▶ **Work required**:
Within the records below, reproduce without change the lines from the line that has "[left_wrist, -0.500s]" through the line that has "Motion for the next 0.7", and only those.

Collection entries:
[Start of Attachment]
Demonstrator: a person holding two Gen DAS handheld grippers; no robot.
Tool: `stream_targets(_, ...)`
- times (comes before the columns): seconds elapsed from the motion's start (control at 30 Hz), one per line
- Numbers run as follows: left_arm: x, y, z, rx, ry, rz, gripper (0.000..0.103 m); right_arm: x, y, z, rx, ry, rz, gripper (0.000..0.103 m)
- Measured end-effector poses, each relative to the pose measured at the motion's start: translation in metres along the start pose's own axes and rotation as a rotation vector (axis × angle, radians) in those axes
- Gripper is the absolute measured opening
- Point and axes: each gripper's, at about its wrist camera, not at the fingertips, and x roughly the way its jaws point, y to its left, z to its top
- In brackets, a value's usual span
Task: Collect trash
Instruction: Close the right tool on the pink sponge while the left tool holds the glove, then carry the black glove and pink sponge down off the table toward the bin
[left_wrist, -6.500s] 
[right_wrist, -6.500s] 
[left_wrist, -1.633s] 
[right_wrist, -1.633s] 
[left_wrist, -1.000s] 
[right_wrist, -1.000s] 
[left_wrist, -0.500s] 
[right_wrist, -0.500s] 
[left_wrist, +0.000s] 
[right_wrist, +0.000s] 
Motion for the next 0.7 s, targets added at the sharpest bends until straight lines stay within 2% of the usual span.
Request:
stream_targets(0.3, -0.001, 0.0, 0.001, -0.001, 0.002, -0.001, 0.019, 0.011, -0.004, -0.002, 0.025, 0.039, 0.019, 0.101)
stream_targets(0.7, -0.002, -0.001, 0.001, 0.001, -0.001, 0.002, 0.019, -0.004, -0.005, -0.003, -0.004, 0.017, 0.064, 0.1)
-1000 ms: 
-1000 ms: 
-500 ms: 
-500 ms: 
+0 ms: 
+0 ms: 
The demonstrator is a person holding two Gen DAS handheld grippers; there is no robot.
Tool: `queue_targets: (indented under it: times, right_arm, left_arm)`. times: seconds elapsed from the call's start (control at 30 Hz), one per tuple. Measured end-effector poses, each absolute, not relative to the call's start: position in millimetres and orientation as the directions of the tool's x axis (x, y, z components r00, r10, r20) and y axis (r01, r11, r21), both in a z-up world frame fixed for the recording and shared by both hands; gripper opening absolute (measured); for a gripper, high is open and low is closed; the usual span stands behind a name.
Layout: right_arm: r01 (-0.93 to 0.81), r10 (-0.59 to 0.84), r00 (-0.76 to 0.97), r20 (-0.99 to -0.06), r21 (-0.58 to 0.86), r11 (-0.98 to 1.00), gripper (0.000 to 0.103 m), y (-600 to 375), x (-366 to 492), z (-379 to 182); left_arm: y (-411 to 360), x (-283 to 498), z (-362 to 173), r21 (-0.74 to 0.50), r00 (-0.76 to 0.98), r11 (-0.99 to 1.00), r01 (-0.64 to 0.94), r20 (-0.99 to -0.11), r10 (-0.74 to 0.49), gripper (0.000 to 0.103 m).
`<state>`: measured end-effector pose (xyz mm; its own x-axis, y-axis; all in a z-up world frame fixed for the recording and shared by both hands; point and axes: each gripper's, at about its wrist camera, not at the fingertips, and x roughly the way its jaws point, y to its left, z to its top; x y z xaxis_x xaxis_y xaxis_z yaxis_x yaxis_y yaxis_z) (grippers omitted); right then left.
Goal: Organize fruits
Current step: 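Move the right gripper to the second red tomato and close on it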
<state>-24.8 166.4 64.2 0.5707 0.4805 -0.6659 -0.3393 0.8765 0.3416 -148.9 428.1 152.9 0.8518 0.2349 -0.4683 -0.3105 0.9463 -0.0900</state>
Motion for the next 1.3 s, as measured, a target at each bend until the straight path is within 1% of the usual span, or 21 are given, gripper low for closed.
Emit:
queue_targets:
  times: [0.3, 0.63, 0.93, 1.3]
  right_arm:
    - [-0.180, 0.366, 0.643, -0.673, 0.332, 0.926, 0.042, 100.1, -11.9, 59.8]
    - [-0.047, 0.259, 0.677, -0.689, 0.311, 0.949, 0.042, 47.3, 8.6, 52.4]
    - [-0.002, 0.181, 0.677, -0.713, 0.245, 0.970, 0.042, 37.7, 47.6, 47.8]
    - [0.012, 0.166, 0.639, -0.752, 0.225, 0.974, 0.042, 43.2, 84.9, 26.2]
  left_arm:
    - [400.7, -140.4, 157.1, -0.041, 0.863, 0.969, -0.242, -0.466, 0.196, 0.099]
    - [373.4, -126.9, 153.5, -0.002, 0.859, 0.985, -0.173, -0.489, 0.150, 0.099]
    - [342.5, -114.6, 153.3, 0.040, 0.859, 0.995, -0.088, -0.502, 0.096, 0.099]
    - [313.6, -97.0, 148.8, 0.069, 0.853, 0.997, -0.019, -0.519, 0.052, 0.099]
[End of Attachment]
▶ **Response to this task**:
[left_wrist, -0.500s] 
[right_wrist, -0.500s] 
[left_wrist, +0.000s] 
[right_wrist, +0.000s] 
Motion for the next 0.7 s, targets added at the sharpest bends until straight lines stay within 2% of the usual span.

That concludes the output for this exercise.